In a 2030 and 2050 perspective EU countries’ climate obligations will require large amounts of CO2 to be captured from both power generation and industrial processes. The EU roadmap towards 2050 estimates that by then we have to capture and store between 3.5 and 12.8 gigatonnes of CO2. The most emission-intensive areas in Northern Europe do not have good options for storing captured CO2, particularly due to resistance to CO2 storage on the mainland. To follow its own roadmap, the EU countries must start between 10 and 20 full-scale CO2 capture projects by 2030, which will lead to a great demand for CO2 storage in Northern Europe.

The CO2 storage industry in Norway in 2050 can be about the size of today’s British oil and gas sector.

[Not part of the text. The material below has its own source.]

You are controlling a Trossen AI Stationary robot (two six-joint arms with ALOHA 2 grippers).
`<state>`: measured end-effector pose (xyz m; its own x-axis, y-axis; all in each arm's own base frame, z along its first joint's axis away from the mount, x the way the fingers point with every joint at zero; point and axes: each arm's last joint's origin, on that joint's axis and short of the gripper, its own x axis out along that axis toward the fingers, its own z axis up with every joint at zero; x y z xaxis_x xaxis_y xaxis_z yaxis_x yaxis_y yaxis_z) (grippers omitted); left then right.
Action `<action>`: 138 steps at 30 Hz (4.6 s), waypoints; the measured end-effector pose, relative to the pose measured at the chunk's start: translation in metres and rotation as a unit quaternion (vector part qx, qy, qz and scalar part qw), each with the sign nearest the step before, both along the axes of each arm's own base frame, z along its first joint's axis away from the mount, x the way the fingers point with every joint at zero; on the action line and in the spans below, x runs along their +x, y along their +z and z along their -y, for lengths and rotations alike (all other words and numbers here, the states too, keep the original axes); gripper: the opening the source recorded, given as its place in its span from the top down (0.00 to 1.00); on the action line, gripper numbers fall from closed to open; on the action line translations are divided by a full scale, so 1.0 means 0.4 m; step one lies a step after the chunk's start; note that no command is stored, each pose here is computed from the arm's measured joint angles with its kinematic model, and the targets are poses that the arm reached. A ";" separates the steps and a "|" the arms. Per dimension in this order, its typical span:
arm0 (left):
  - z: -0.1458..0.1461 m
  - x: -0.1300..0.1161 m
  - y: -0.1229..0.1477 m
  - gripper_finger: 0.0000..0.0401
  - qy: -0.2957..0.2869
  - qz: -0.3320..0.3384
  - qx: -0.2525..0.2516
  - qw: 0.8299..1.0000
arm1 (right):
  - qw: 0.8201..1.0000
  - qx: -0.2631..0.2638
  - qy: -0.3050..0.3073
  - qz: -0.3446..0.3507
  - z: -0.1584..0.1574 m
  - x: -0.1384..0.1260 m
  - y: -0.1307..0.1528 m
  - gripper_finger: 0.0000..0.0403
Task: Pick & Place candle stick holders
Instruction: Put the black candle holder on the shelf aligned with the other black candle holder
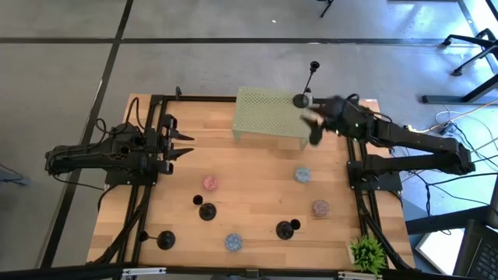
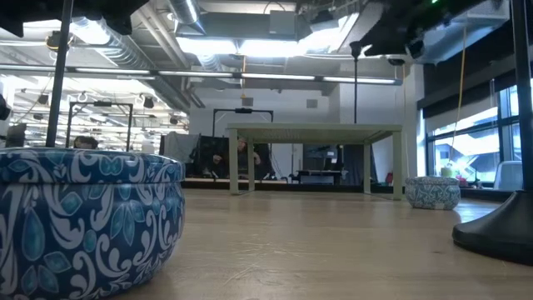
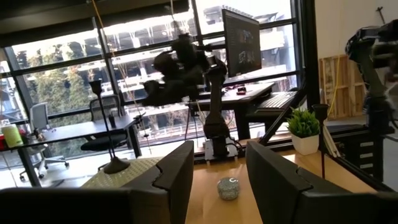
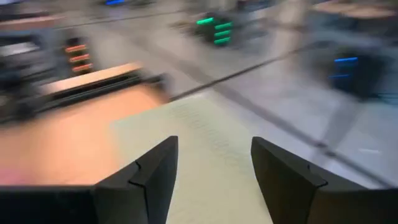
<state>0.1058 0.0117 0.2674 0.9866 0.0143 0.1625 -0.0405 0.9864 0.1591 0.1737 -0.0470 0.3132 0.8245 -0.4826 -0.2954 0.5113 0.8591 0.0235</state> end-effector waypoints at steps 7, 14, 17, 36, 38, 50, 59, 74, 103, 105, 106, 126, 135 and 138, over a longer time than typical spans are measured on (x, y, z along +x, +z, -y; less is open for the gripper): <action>0.000 0.000 0.000 0.64 0.001 -0.001 0.000 1.000 | 0.910 0.165 0.367 -0.098 -0.142 0.006 -0.056 0.48; 0.001 0.013 -0.009 0.64 -0.023 -0.019 0.001 1.000 | 0.835 0.197 0.476 -0.193 -0.265 0.041 -0.123 0.48; 0.001 0.019 -0.011 0.64 -0.023 -0.024 -0.001 0.999 | 0.823 0.183 0.488 -0.227 -0.306 0.055 -0.151 0.48; 0.000 0.024 0.004 0.64 -0.039 0.007 -0.094 0.995 | 0.816 0.135 0.526 -0.198 -0.471 0.190 -0.290 0.48; 0.000 0.024 0.005 0.64 -0.040 0.009 -0.097 0.994 | 0.814 0.134 0.535 -0.185 -0.481 0.194 -0.289 0.49; 0.000 0.020 0.022 0.64 -0.043 0.043 -0.091 0.994 | 0.823 0.150 0.493 -0.237 -0.482 0.176 -0.310 0.56; 0.001 0.016 0.036 0.64 -0.046 0.073 -0.084 0.993 | 0.827 0.169 0.470 -0.257 -0.478 0.170 -0.317 0.56; 0.001 0.015 0.039 0.64 -0.046 0.080 -0.083 0.992 | 0.836 0.155 0.500 -0.165 -0.507 0.188 -0.282 0.56; 0.001 0.017 0.039 0.64 -0.046 0.081 -0.083 0.992 | 0.963 0.055 0.253 0.080 -0.466 0.253 -0.161 0.96; 0.001 0.017 0.041 0.64 -0.047 0.083 -0.082 0.992 | 0.974 0.037 0.198 0.104 -0.452 0.251 -0.119 0.96; 0.001 0.016 0.042 0.64 -0.047 0.087 -0.081 0.992 | 0.978 0.018 0.177 0.106 -0.444 0.247 -0.095 0.96; -0.002 0.014 0.056 0.64 -0.022 0.119 -0.056 0.991 | 0.990 -0.033 -0.130 0.039 -0.109 0.077 0.160 0.96; -0.003 0.014 0.060 0.64 -0.016 0.127 -0.047 0.991 | 0.984 -0.007 -0.179 -0.022 0.009 0.099 0.116 0.96; -0.003 0.014 0.060 0.64 -0.017 0.128 -0.047 0.991 | 0.982 0.003 -0.183 -0.037 0.038 0.112 0.100 0.96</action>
<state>0.1113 0.0128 0.2914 0.9137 0.0097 0.4062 -0.0349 0.9979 0.0547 0.2185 -0.0621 0.3531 0.5717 -0.7415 -0.3513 0.7869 0.6167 -0.0211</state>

Development of the necessary CO2 storage and injection capacity to realise this, will require comprehensive seismic, characterisation, injection testing, drilling and monitoring. Betting on this path, would have the potential to safeguard, transmit and develop Norwegian expertise and knowledge.

The Norwegian area of the North Sea has enough CO2 storage capacity to handle emissions from the entire EU fossil era. The infrastructure needed for this work is much the same as what is currently used to export oil and gas. By 2020 instruments that foster storage, characterisation and development of large-scale CO2 capture and storage (CCS) must be in place throughout Europe. The first few million tonnes of CO2 we capture should not be stored at a single site, but used to develop the required storage capacity, knowledge of handling and transportation infrastructure. For Norway, the storage and use of CO2 can become a significant industry. Thus efforts to ensure a CO2 value chain must start now.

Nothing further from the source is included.